I'm not a huge fan of constructs - Mother's Day for instance. How about we celebrate those we call Mother every day? Having said that, I can't help but think of the women I consider mothers to me.
These women loved me unconditionally without expectation of return. They taught me hard lessons and gave me great advice. They showed me what was possible as a woman.
My mother, Jane, was independent, creative, and devoted to creating a tight family unit with my father. She had style like no one else and greeted every stranger like a friend. She had childlike curiosity and wonder about the world - she only read non-fiction because she was fascinated by "real" things. She gave me great advice ("I just want to tell you a few things," she'd begin whenever she got me and my sisters alone.):
- Don't write anything down you don't want the world to read (she was way ahead of her time).

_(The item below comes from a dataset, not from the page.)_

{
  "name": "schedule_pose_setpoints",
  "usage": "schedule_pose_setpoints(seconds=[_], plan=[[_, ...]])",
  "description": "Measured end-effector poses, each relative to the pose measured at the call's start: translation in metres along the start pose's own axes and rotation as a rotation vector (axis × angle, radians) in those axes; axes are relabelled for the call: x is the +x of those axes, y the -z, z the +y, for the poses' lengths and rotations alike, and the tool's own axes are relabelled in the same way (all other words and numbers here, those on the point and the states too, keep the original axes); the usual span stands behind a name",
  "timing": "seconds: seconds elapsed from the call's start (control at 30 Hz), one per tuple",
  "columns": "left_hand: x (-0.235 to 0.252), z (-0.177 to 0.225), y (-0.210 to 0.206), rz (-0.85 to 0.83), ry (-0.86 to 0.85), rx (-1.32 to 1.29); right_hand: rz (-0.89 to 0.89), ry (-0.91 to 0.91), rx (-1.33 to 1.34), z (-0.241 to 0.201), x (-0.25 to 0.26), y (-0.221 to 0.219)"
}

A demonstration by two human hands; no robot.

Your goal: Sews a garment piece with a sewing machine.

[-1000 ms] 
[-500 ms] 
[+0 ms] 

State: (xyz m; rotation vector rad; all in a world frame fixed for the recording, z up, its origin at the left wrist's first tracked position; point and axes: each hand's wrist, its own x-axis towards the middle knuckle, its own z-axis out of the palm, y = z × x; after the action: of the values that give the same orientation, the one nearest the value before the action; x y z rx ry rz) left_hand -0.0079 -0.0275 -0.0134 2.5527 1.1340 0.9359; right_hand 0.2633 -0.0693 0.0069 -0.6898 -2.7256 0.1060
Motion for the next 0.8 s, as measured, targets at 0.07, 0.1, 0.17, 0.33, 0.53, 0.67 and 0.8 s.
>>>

- Always make your own money because you never know what's going to happen.
Her best advice was one she never said aloud but I saw her do it over and over again. She never remembered the bad stuff. Used to drive me crazy, but I realized near the end of her life that letting go of disappointment and negativity allowed her to savor every moment as if it were new.
Pudgie (her childhood nickname) raised me with Jane from the time I was born. She was strong willed, no nonsense, held my feet to the fire, and indulged me only when she had to. She loved me hard and schooled me gently. Every time I call and ask how she's doing she says, "I cannot complain." Every single time. Even though she's 98. I've started saying that too.
My mother-in-law, Laura, is endlessly curious about and supportive of everything I do. She loves that I love her son and I love that she created him. I call her almost every day because her voice is my north star and her wisdom unparalleled.
My kindergarten art teacher and I remained friends until her death some years ago. She was a source of unconditional acceptance and love - particularly during my teen years and early adulthood. She was one of the least judgmental people I've ever known.
No one person can be everything to another person all the time.
I encouraged my own daughter to have more than one "mother" she could turn to when I wasn't enough. These are mine. All of these women loved me deeply, gave me sage advice, and comforted me when I was down.
I would not be who I am without them.